その背景には塔側が王家に反して暴走する危険を抑えるためという理由もあるらしい。事実この移設以降から、黎明の塔の警護は黒煙騎士団が担うようになったそうだ。

 だがこれは塔にとって悪い話ばかりでは無かった。黎明の塔の学徒は、将来的に国内外を問わず重要な要職に就く者が多い。黒煙騎士が塔の警備を担うという事実は、学徒たちにとっては在学中の安全が保障されているのと同じことだったからだ。

 王城と塔の敷地の間には厳重な門が設けられているため、学徒が王城側へ入ることは不可能ではあるが、黒煙騎士たちの庇護やその他王城からの支援の影響で、いつしか学徒たちは塔の所属というだけで貴族に比肩するほどの待遇を受けるようになっていった。 ネメアやマープルが貴族であるフィーネと対等に会話できるのも、この好待遇によるところが大きな理由だ。

 広場の向かいにある王城を眺めつつ、アーチ状になっている回廊を進んでいくと、中庭の隅で何やらひっそりと集まっている学徒たちの姿が目に留まった。積み上げられた木箱の裏。注意してみなければかなり気がつきにくい場所だ。雰囲気からして、何学年か上の学徒だろうか。

 一体何をしているのだろう。

 気づけば、ネメアの視線は彼らに引き寄せられていた。

「ネメア。
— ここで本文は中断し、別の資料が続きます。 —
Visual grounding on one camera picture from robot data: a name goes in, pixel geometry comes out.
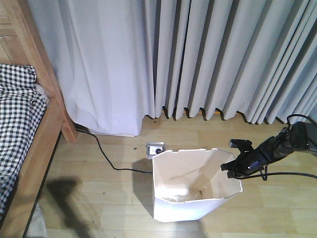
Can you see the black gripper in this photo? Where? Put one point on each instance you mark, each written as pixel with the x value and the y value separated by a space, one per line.
pixel 246 164

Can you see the white plastic trash bin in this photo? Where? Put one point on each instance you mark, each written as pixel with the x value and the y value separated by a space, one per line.
pixel 188 184

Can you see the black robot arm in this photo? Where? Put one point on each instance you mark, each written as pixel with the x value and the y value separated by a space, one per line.
pixel 300 136

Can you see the floor power socket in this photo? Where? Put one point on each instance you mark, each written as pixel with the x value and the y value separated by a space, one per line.
pixel 154 148

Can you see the grey pleated curtain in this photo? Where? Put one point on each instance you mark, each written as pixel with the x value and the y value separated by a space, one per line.
pixel 255 57

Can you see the white sheer curtain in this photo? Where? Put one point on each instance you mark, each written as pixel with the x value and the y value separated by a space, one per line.
pixel 98 52

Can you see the black white checkered bedsheet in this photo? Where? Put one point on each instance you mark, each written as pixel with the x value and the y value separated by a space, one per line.
pixel 22 106

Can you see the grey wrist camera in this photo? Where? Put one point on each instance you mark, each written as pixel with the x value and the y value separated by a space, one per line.
pixel 242 144

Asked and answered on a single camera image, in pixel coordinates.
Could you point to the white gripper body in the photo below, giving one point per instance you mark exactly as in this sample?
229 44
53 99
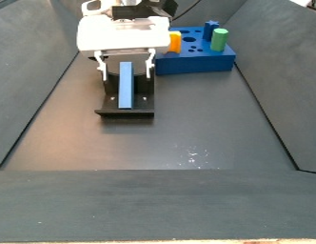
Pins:
102 34

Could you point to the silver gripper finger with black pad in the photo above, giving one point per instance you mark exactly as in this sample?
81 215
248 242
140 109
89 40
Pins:
149 62

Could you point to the silver gripper finger with screw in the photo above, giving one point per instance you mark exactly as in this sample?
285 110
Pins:
102 66

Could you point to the light blue rectangular block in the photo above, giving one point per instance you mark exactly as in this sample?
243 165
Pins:
126 86

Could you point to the blue shape sorting board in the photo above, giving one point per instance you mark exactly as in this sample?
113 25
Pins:
196 57

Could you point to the black curved fixture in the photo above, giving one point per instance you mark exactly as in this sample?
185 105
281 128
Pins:
144 88

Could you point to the yellow arch block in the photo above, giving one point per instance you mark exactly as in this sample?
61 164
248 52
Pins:
176 37

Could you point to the green hexagonal prism block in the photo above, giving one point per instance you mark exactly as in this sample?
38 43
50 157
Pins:
219 39

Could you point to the dark blue star block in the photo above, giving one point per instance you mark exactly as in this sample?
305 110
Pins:
211 25

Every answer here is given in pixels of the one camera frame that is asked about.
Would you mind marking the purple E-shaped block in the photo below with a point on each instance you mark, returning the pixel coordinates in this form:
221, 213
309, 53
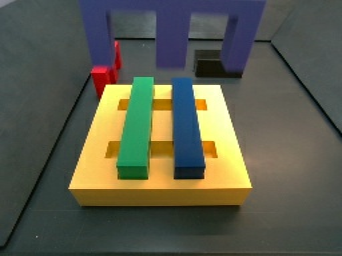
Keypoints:
173, 27

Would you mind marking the yellow slotted board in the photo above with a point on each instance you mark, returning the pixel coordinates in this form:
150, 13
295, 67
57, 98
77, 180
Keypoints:
225, 186

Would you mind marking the blue bar block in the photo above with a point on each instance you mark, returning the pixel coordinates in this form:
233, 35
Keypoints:
189, 157

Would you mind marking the green bar block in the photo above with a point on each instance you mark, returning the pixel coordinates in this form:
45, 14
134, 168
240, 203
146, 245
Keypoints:
133, 162

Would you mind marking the red E-shaped block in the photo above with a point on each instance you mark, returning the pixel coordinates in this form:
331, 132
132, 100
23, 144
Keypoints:
106, 75

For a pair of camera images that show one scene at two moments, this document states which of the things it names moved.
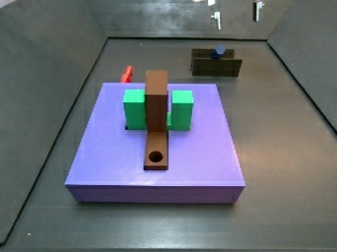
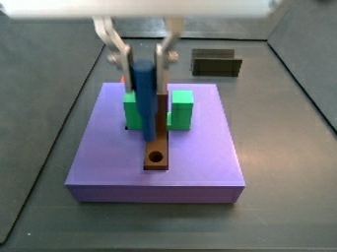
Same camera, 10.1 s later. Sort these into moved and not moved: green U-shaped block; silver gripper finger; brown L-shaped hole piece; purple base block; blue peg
Moved: blue peg; silver gripper finger
Not moved: green U-shaped block; purple base block; brown L-shaped hole piece
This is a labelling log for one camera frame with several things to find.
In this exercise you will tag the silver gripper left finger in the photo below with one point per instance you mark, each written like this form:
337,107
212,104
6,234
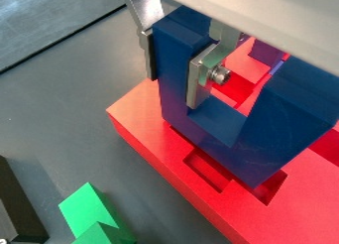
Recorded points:
148,12

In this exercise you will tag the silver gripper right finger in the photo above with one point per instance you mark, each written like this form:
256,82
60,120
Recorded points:
206,66

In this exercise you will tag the black angled bracket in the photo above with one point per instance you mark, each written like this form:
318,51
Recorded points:
21,224

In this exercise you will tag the purple block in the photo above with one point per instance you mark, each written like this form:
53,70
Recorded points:
266,54

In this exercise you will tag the green arch block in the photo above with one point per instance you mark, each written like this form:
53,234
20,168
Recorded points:
94,219

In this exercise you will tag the blue U-shaped block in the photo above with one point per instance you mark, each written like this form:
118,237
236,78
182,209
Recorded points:
296,110

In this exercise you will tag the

目を合わせない方がいい。あの人たち、悪い噂のある連中だから」

 フィオーネがそっとネメアの腕を掴んだ。

「奈落街の連中と関わり合いがあるって話を聞いたことがある」

 奈落街。それはアザレアの地下にあるとされている、ならず者やごろつき、貧困民、違法呪術師のたまり場の事だ。

 呪術を学ぶためにアザレア国を訪れた呪術師たちは、通常黎明の塔に入ることで研鑽を積むが、黎明の塔で学ぶことが出来るのは、体系化されたある種綺麗な呪術ばかり。魔女化の技術を始めとした倫理的に問題のある、他者へ悪影響を及ぼしやすい呪術は研究を禁止されており、そういった呪術に興味を持つ者たちが集まって地下に潜むようになったのが、始まりとされている。

 彼らは“裏呪術師連盟”と呼ばれ、長年アザレア国と衝突を繰り返してきたが、壊滅させるまでには至らず、今では暗黙の存在として一定の均衡状態を維持しているような状況にあった。 

 ネメアは非常に不本意ながら、何かを手に入れるためにアザレア王家を二度も襲撃した大罪人、造影の魔女――マヌリス・マヌマリリスの弟子にさせられている。裏呪術師連盟や黒煙騎士に目をつけられて良いことなど何一つない。

 彼らがこちらを振り返ったため、そっと視線を解き、フィオーネの腕に引かれるままその場を後にした。


 黎明の塔では入学から卒業まで六年の期間を要する。

 基本知識の習得に二年を要し、三年目からの授業は選択式となり、受講とは別に任意で専門の研究室に在籍し、師となる呪術師の元で自身の望んだ研究を行う流れとなっている。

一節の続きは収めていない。